Non mi era tutto perfettamente chiaro, ma mi sono accorta che mi interessava ascoltarla, che mi piaceva. E ho lasciato che continuasse. E lei ha continuato il suo monologo. Perchè io non ho mai detto una sola parola. Non ho voluto interromperla. Mai. Se l'avessi fatto, mi sarebbe sembrato quasi di mancarle di rispetto.
"Quello che vorrei davvero, è essere capita. Capita, non compatita. So quanto sia sottile il confine fra le due cose, ma so anche che la volontà, quando c'è, sa scegliere.

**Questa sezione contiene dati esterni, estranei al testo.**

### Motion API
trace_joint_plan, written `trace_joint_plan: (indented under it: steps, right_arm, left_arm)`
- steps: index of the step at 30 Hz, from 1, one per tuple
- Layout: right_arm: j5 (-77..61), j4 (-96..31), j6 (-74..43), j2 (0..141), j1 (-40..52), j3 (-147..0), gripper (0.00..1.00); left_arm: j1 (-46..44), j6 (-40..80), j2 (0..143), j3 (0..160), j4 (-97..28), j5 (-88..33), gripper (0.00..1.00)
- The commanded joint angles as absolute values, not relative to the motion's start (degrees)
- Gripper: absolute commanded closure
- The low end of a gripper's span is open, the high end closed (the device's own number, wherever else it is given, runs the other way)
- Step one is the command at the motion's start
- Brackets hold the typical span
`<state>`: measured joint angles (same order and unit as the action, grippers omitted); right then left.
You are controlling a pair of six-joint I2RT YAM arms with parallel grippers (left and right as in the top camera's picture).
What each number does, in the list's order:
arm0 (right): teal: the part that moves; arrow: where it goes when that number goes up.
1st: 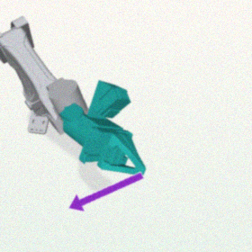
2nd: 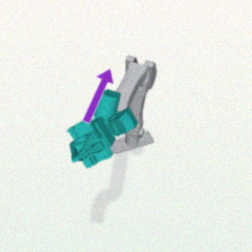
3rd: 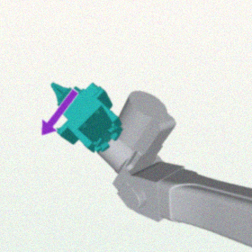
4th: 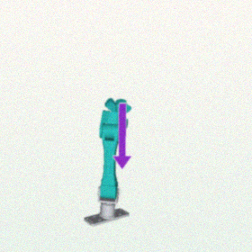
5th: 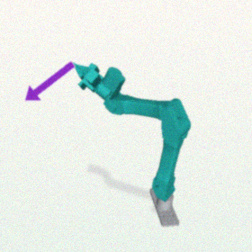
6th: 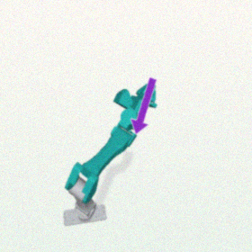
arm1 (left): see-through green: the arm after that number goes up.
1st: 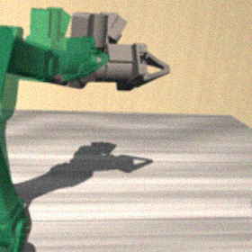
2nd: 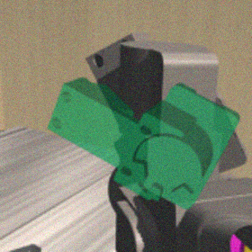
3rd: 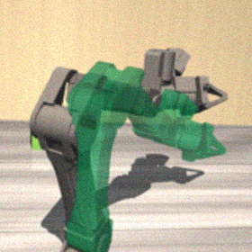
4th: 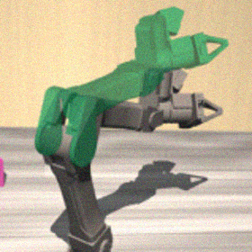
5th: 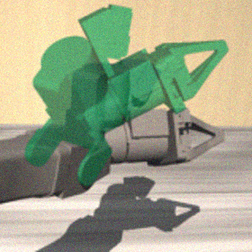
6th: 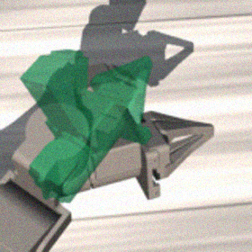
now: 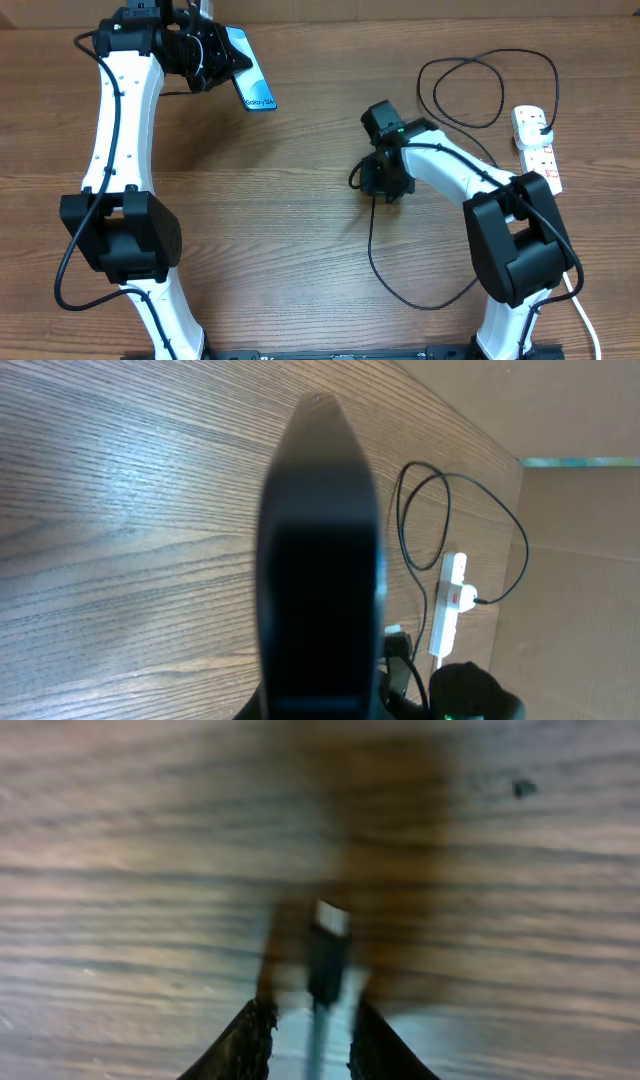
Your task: Plug charger to phone and switch on socket
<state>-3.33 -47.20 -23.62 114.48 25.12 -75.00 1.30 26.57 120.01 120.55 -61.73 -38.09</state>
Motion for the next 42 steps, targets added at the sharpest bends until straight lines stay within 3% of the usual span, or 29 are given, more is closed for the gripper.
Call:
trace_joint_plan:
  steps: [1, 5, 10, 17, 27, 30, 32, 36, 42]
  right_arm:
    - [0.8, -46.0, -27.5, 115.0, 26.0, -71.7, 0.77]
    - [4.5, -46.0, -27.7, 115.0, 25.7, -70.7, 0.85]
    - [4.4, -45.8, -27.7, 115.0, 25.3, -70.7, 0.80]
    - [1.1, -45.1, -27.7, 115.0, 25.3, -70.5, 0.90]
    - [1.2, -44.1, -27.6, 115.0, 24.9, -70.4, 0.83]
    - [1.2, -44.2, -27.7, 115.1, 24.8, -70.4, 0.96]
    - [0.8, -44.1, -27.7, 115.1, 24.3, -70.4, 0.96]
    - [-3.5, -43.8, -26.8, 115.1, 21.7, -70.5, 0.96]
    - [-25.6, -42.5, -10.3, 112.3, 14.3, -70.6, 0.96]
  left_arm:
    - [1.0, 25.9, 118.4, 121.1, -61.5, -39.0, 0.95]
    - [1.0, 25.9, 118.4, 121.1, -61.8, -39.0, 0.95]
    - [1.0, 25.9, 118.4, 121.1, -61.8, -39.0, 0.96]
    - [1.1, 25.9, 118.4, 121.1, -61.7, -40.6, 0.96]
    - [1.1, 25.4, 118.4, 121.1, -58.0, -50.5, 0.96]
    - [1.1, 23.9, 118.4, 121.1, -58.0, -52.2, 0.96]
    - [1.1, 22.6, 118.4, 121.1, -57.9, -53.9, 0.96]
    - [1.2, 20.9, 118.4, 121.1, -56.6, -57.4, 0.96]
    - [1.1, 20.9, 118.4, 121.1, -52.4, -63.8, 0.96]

Vorrei che, prima della preoccupazione, ci fosse la piena e consapevole conoscenza per quello che vivo e per come lo vivo. E poi, semmai, la soluzione per affrontarlo.
Vorrei che la mia proverbiale sensibilità venisse considerata un valore aggiunto, non una preoccupazione o un peso.
Vorrei che le occasioni che mi capitano non siano viste come manna dal cielo, ma come qualcosa che merito.
Vorrei che non mi si rimproverasse di non voler vedere il bicchiere mezzo pieno, soprattutto quando è evidente che è mezzo vuoto.
Vorrei che non mi si considerasse un problema, un impiccio, un peso, una preoccupazione insana, una vittima dei fallimenti miei o di quelli altrui. Non lo sono. Non sono niente di tutto questo.
Sono una che è caduta tante volte, sempre in piedi, dritta come un fuso. E che ora ha paura di cadere storta e di farsi tutto il male del mondo. Ma è solo paura. Nient'altro che questo. Ed è lasciare che questa paura prenda il sopravvento, che mi fa davvero paura."
Quest'ultima frase l'ha detta sorridendo. Di un sorriso abituato più agli occhi che al cuore.
Mi ha guardata, con un misto di tenerezza e dignità. Si è alzata e si è allontanata. Con la testa alta e con la schiena dritta come un fuso. E senza mai voltarsi indietro.
Non so chi sia questa donna. Non so neanche il suo nome. Non gliel'ho chiesto. Non le ho chiesto mai nulla. L'ho ascoltata e basta.
Sono rimasta ancora un pò su quella panchina.
Poi mi sono alzata. Sono tornata a casa. E mi sono guardata allo specchio.